Starting at the line with "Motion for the", set down each line of the entries below through the last one, exactly as it stands.

[Stored entries]
—————

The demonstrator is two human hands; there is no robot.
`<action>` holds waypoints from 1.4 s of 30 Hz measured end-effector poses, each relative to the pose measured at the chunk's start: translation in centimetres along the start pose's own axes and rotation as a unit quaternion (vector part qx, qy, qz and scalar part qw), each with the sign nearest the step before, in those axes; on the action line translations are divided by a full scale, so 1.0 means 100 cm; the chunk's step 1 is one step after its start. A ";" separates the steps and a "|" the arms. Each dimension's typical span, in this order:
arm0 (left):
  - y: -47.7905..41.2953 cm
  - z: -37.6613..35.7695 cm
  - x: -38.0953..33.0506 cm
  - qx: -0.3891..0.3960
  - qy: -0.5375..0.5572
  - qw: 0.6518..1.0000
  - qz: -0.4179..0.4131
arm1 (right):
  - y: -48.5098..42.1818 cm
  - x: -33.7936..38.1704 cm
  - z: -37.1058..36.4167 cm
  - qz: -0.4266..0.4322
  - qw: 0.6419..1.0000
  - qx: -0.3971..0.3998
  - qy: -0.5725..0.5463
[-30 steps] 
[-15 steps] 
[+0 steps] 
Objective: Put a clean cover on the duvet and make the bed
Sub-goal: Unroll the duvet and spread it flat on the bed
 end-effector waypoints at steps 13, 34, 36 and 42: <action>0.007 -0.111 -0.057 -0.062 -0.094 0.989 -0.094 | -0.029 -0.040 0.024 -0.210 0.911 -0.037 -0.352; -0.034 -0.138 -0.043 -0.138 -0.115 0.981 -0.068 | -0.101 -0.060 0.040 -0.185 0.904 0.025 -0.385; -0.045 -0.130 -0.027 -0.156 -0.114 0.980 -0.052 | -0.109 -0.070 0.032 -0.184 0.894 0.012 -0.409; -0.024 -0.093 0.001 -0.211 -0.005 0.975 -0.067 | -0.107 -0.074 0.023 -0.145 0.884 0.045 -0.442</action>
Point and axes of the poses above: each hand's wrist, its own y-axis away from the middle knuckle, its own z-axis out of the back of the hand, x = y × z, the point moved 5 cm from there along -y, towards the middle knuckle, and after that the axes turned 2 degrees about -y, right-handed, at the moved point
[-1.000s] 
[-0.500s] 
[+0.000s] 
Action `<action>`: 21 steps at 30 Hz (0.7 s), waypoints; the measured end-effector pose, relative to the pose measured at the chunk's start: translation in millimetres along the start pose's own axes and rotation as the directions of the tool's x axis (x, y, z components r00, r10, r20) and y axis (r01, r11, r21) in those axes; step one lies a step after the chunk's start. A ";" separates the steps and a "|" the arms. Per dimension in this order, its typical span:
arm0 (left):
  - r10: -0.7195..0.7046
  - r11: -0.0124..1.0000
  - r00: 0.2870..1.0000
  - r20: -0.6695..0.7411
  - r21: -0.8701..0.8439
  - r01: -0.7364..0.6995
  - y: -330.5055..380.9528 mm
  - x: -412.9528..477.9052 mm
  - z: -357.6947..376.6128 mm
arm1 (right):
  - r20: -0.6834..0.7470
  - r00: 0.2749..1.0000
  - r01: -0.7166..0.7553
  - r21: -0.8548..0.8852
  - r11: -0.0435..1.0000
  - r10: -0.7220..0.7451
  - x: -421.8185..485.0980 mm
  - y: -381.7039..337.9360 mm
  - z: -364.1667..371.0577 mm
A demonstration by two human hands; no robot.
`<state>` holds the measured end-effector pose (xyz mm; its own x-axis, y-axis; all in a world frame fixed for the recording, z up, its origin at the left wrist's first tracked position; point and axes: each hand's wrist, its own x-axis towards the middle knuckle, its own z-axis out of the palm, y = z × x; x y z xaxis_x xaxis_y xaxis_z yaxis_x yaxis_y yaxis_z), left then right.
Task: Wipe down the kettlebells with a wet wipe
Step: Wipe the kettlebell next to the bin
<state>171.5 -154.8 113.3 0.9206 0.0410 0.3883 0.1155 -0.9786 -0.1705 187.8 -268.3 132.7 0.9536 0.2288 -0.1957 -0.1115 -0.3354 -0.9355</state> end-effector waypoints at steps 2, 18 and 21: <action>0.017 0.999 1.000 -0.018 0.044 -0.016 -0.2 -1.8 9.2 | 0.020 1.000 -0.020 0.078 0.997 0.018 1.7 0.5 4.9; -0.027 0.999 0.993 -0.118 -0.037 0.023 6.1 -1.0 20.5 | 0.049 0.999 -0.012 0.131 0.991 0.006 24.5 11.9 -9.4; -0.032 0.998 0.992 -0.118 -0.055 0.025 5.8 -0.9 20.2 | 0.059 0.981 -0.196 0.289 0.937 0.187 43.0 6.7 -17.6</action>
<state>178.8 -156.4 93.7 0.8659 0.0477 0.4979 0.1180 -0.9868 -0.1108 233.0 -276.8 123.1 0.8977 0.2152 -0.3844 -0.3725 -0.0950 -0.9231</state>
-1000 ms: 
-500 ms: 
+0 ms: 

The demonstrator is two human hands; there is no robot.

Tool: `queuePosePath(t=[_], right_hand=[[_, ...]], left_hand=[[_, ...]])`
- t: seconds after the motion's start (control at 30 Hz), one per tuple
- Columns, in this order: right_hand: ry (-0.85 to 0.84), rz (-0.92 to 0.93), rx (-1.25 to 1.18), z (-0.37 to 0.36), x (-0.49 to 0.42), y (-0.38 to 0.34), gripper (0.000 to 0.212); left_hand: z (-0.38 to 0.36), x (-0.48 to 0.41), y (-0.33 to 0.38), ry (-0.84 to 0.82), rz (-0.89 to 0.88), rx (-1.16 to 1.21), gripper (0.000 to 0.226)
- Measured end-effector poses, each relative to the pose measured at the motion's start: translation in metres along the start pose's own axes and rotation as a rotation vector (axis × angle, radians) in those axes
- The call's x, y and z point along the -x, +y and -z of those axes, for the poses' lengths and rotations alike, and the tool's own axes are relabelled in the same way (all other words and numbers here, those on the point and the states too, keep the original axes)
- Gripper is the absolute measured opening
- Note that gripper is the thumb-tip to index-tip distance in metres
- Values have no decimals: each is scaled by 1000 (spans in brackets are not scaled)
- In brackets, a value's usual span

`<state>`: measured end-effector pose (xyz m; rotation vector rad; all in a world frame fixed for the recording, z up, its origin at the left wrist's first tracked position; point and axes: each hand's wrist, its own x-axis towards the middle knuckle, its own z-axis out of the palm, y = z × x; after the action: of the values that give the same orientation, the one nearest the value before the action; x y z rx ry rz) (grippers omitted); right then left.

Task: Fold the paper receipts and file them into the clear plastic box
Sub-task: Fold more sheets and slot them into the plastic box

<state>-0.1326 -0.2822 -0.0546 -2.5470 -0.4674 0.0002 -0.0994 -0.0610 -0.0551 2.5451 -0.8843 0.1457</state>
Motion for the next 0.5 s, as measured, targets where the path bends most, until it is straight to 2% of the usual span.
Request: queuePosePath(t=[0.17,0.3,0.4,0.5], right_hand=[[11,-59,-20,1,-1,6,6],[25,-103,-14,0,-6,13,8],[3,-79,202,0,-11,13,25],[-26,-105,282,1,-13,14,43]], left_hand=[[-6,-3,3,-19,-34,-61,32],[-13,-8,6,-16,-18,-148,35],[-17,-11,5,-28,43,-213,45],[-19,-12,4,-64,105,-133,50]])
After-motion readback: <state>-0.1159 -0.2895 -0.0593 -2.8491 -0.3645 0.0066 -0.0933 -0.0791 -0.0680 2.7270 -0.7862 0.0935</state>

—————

## [Output of the task]
Motion for the next 0.5 s, as measured, targets where the path bends most, until it is straight to 2% of the usual span.
Request: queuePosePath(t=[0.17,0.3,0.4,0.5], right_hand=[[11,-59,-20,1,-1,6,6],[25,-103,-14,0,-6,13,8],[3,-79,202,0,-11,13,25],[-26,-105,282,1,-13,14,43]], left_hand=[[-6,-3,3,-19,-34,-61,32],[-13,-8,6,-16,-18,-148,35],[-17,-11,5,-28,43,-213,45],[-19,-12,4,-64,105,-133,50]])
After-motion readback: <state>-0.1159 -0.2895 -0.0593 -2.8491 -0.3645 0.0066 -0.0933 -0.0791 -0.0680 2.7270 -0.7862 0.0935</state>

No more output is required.